> Prompt
In the entries below, find the line with "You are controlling" and the line with "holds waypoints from". Return those two lines and all lines between them, exactly.

> Supplied entries
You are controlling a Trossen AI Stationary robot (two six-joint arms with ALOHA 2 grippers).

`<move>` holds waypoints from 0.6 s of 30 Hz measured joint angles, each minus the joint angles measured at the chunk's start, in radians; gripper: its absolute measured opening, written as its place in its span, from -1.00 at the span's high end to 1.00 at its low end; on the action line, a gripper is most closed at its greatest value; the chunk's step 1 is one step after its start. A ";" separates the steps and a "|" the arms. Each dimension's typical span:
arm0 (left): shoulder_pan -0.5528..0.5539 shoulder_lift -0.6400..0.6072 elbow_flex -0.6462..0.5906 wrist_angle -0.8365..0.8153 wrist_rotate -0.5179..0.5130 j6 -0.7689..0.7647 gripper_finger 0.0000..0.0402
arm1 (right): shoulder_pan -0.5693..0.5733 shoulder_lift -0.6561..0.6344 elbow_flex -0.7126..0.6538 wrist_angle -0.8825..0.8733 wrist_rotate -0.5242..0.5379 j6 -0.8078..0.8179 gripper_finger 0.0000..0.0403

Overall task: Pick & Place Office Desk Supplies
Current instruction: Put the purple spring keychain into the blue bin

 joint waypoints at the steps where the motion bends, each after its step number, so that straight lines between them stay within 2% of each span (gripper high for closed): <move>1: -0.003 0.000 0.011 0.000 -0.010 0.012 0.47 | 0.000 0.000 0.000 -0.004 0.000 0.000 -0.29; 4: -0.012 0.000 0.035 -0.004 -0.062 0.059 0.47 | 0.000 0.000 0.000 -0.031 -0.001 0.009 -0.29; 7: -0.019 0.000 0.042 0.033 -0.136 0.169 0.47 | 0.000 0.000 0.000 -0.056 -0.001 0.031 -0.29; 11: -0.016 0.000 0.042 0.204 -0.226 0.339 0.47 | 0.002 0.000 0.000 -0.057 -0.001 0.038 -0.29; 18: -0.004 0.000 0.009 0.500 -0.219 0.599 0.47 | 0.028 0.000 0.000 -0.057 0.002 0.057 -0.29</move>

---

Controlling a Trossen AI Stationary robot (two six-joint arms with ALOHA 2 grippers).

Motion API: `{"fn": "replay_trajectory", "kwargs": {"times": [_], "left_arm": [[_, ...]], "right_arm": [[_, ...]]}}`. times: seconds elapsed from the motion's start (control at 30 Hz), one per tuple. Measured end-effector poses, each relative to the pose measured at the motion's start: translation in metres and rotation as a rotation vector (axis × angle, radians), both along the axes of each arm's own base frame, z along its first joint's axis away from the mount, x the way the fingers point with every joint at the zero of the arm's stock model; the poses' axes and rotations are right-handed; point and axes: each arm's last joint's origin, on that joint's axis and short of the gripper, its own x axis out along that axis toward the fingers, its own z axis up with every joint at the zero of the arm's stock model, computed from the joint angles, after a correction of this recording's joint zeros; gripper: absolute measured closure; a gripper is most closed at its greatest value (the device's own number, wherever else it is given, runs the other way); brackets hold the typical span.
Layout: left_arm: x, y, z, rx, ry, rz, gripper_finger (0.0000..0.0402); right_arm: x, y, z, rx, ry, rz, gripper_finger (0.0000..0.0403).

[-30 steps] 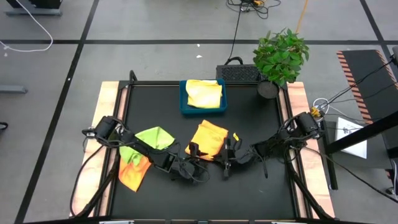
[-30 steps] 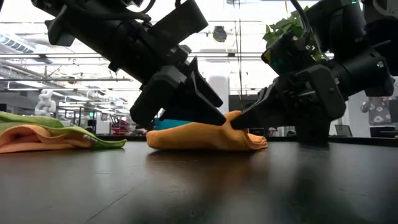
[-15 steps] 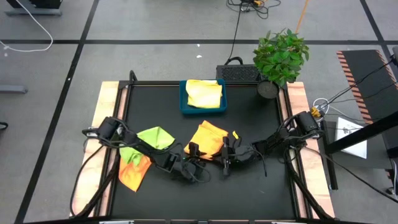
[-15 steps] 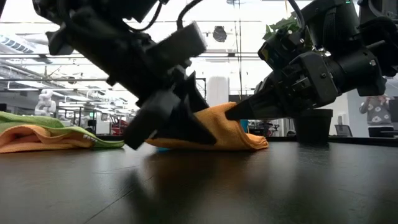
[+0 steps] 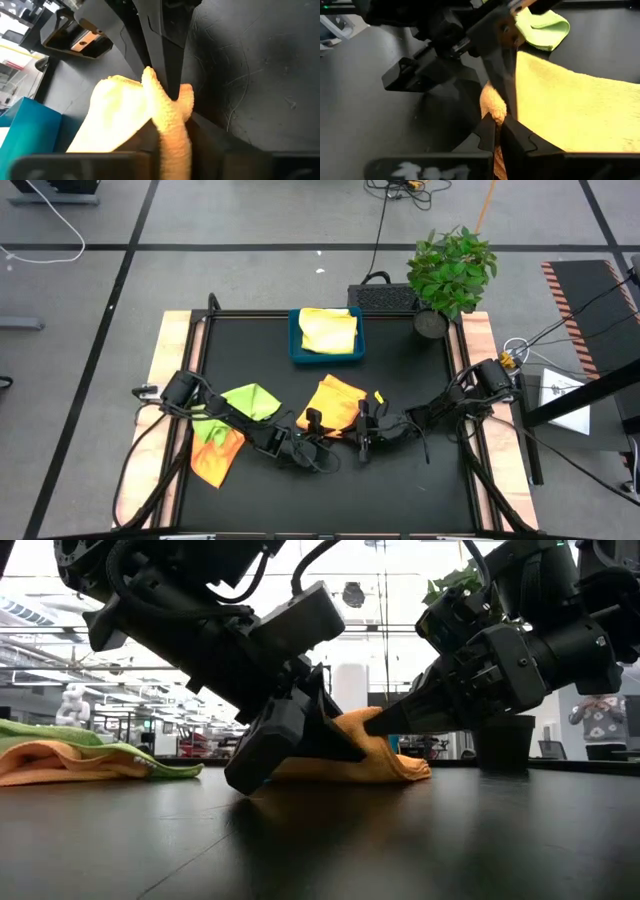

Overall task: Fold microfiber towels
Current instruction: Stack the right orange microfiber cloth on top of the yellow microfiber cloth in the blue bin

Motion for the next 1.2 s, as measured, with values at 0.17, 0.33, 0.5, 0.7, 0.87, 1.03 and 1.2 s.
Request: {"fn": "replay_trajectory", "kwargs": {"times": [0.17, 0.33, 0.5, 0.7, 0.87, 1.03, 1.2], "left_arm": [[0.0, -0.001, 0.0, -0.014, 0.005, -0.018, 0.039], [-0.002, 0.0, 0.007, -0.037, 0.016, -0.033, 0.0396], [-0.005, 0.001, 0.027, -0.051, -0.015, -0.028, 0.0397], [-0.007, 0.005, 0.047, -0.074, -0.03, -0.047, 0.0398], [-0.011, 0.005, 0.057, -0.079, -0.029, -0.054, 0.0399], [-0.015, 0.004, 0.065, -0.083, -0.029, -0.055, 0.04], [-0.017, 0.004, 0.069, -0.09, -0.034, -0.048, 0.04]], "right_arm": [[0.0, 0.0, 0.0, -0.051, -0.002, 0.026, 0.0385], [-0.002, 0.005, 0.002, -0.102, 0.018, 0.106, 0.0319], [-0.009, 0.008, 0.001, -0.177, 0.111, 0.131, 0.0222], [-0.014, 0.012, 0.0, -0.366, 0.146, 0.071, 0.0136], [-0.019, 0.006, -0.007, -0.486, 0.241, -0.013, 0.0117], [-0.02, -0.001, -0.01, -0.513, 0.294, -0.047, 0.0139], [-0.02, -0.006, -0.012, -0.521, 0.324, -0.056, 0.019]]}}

> Exercise output
You are controlling a Trossen AI Stationary robot (two six-joint arms with ALOHA 2 grippers).

`<move>` holds waypoints from 0.6 s of 30 Hz measured joint angles, each minus the joint angles measured at the chunk's start, in radians; gripper: its absolute measured opening, written as its place in its span, from -1.00 at the span's high end to 1.00 at its low end; on the action line, a gripper is most closed at its greatest value; the chunk's step 1 is one step after its start. A ";" separates the steps and a "|" the arms. Each dimension's typical span:

The exercise has been fully completed.